Au Sénégal, l’Alliance nationale des communautés pour la santé (ANCS) prépare un nouveau plan d’adaptation pour 2027 afin de lutter contre la baisse de fréquentation des structures sanitaires par les personnes vivant avec le VIH/Sida. L’annonce a été faite à Tambacounda et traduit une volonté de renforcer le suivi des patients afin de limiter les interruptions de prise en charge.
Le dispositif visera en priorité les personnes qualifiées de « perdus de vue », c’est-à-dire celles qui ne reviennent plus régulièrement dans les centres de santé. Pour l’ANCS, cette situation affaiblit les efforts de surveillance médicale, complique l’accompagnement thérapeutique et augmente les risques liés à l’interruption du traitement. Le futur plan doit donc aider à maintenir le lien entre les patients et les services de santé.

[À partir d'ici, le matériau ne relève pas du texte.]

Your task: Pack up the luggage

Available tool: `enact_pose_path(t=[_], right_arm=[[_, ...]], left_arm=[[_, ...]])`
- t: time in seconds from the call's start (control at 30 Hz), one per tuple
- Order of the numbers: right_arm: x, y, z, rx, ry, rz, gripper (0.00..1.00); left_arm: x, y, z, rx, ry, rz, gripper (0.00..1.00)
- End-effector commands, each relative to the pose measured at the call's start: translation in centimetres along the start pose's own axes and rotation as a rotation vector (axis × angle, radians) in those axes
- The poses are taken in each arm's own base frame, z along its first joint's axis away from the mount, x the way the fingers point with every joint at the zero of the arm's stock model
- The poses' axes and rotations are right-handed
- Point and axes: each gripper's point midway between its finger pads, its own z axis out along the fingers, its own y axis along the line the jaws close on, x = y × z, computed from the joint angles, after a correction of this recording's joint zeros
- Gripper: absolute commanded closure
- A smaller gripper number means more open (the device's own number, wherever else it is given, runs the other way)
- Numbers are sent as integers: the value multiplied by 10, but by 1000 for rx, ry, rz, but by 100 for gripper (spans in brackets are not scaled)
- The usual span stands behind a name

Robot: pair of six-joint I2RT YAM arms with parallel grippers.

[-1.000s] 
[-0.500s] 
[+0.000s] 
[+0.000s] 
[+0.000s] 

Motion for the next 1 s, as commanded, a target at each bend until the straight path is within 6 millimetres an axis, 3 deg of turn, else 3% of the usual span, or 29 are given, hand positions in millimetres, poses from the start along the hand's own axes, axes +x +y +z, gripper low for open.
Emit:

Selon son directeur technique, Massogui Thiandoum, cette initiative doit constituer une réponse adaptée aux nouvelles réalités du terrain. Le programme d’adaptation devrait s’inscrire dans une logique de prévention, d’écoute communautaire et de proximité, avec un accent sur la mobilisation des acteurs concernés dans les régions les plus exposées aux difficultés de suivi.
Dans un contexte où les politiques publiques de santé doivent composer avec les contraintes de terrain et le besoin de continuité des soins, ce plan pourrait devenir un outil important pour réduire les ruptures de prise en charge. L’enjeu dépasse la seule coordination sanitaire : il touche aussi à la confiance, à l’adhésion au traitement et à la capacité du système à conserver durablement les patients dans le parcours de soins sur le long terme.